EXERCISE DETAILS:
For this exercise, return only the lines in the records below from the one holding "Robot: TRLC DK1" through the one holding "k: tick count", including both, exactly as they appear and without pictures.

▶

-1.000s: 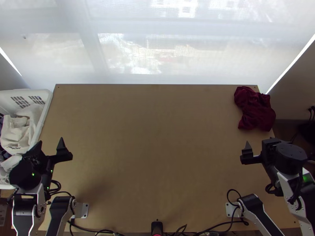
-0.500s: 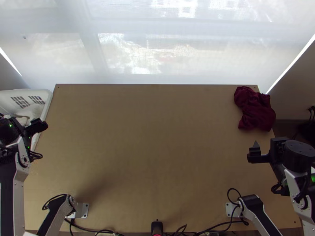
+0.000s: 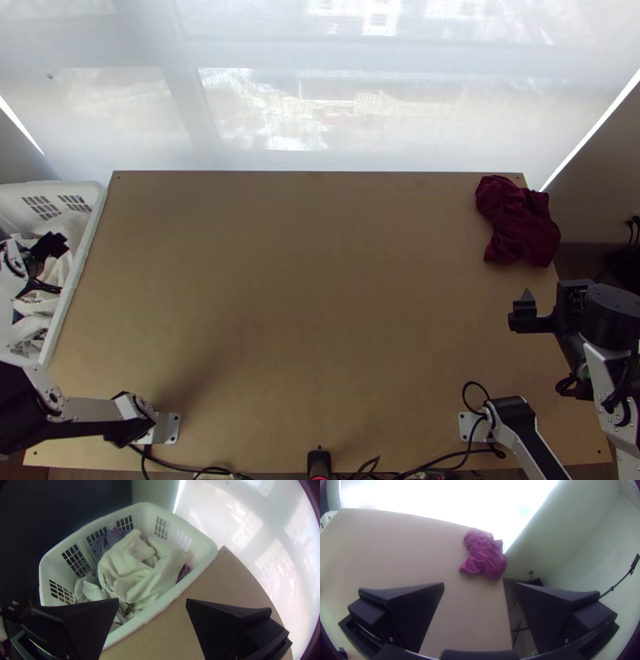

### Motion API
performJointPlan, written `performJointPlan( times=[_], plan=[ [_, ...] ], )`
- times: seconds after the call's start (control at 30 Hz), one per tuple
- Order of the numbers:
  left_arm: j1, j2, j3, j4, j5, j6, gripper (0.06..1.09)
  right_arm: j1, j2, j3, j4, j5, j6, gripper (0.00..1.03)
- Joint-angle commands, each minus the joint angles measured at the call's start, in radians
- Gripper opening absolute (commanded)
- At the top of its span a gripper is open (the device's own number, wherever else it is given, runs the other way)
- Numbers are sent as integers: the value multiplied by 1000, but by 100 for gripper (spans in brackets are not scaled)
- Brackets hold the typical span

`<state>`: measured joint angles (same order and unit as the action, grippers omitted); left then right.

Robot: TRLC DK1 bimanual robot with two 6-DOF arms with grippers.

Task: Fold the t-shirt

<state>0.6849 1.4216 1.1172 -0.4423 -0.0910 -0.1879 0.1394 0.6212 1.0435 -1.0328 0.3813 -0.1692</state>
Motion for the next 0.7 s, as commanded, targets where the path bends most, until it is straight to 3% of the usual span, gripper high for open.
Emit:
performJointPlan(
  times=[0.0, 0.2, 0.4, 0.67],
  plan=[
    [96, 254, 118, -4, 30, -10, 104, -9, -2, 4, -27, 1, -7, 98],
    [185, 458, 285, 7, 25, 24, 104, -9, -11, -3, -47, 1, -13, 98],
    [251, 642, 474, -93, 8, 19, 104, -6, 2, -3, -49, 1, -19, 98],
    [271, 780, 549, -148, -19, 27, 103, -4, 6, 0, -67, 1, -24, 98]
  ],
)
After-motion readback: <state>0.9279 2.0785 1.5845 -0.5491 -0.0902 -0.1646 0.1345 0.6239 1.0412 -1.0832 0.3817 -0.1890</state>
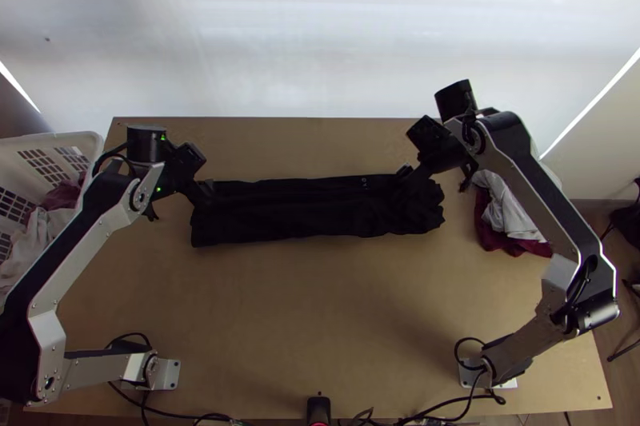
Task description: Fold the t-shirt
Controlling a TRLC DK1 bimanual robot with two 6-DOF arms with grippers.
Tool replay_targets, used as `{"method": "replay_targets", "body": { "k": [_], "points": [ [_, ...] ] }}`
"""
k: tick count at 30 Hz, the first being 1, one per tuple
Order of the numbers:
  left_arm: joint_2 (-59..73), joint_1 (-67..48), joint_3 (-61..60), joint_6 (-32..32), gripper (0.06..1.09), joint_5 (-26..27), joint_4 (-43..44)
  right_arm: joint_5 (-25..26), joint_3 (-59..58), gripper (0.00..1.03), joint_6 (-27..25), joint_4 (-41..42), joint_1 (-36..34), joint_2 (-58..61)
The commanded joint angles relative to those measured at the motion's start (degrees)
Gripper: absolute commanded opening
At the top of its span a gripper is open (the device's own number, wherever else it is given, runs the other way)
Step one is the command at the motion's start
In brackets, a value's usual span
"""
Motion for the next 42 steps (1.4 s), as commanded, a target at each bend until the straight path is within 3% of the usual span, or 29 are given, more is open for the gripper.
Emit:
{"method": "replay_targets", "body": {
  "k": [1, 4, 8, 10, 12, 14, 17, 20, 26, 34, 42],
  "points": [
    [-3.96, -5.58, -4.75, -3.52, 1.03, 0.35, -1.56, -0.11, -5.99, 0.96, 1.36, -0.65, 8.25, -6.19],
    [-3.7, -6.72, -4.31, -6.5, 1.03, 0.35, -2.61, -0.11, -7.66, 0.95, 2.15, -0.56, 9.48, -6.72],
    [-1.15, -6.81, -2.11, -9.23, 1.01, 0.35, -2.61, -0.63, -7.84, 0.85, 4.35, 1.11, 11.32, -5.58],
    [0.17, -6.81, -0.35, -10.46, 0.94, 0.35, -2.88, -1.51, -8.02, 0.7, 4.35, 2.43, 13.43, -5.49],
    [0.96, -6.98, 0.97, -11.16, 0.73, 0.35, -3.58, -2.3, -8.28, 0.54, 4.35, 4.36, 15.1, -5.49],
    [1.05, -7.25, 1.14, -11.69, 0.6, 0.87, -3.49, -2.74, -8.37, 0.39, 4.35, 6.3, 16.07, -5.49],
    [1.75, -6.9, 1.05, -12.57, 0.36, 1.31, -3.49, -2.74, -10.12, 0.02, 4.44, 11.13, 16.42, -4.35],
    [2.98, -5.05, 0.7, -14.41, 0.1, 3.6, -3.14, -4.59, -11.44, 0.03, 5.49, 12.54, 16.77, -1.97],
    [6.85, -1.18, -2.2, -16.35, 0.1, 6.15, -0.15, -9.86, -14.96, 0.03, 5.58, 17.81, 16.95, 3.47],
    [11.33, -0.74, -5.8, -19.42, 0.1, 6.41, 3.19, -12.41, -18.3, 0.03, 5.67, 24.84, 12.73, 9.19],
    [15.29, -0.57, -8.61, -20.92, 0.1, 6.41, 7.85, -14.43, -20.94, 0.03, 1.1, 27.39, 5.26, 12.79]
  ]
}}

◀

FINISHED TASK:
Robot: TRLC DK1 bimanual robot with two 6-DOF arms with grippers.

Task: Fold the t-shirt

<state>0.6849 1.4216 1.1172 -0.4423 -0.0910 -0.1879 0.1394 0.6212 1.0435 -1.0328 0.3813 -0.1692</state>
Motion for the next 0.7 s, as commanded, targets where the path bends most, until it is straight to 3% of the usual span, gripper high for open.
Emit:
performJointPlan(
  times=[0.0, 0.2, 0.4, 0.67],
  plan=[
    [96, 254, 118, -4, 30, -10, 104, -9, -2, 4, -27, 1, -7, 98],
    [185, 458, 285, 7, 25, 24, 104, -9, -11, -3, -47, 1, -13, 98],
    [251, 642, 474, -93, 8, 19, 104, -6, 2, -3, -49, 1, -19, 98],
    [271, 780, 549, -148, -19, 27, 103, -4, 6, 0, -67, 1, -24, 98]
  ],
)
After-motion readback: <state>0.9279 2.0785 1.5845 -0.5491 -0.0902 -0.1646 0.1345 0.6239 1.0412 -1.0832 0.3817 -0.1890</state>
Task description: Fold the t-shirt
Controlling a TRLC DK1 bimanual robot with two 6-DOF arms with grippers.
Tool replay_targets, used as `{"method": "replay_targets", "body": { "k": [_], "points": [ [_, ...] ] }}`
"""
k: tick count at 30 Hz, the first being 1, one per tuple

For this exercise, nothing further remains to be done.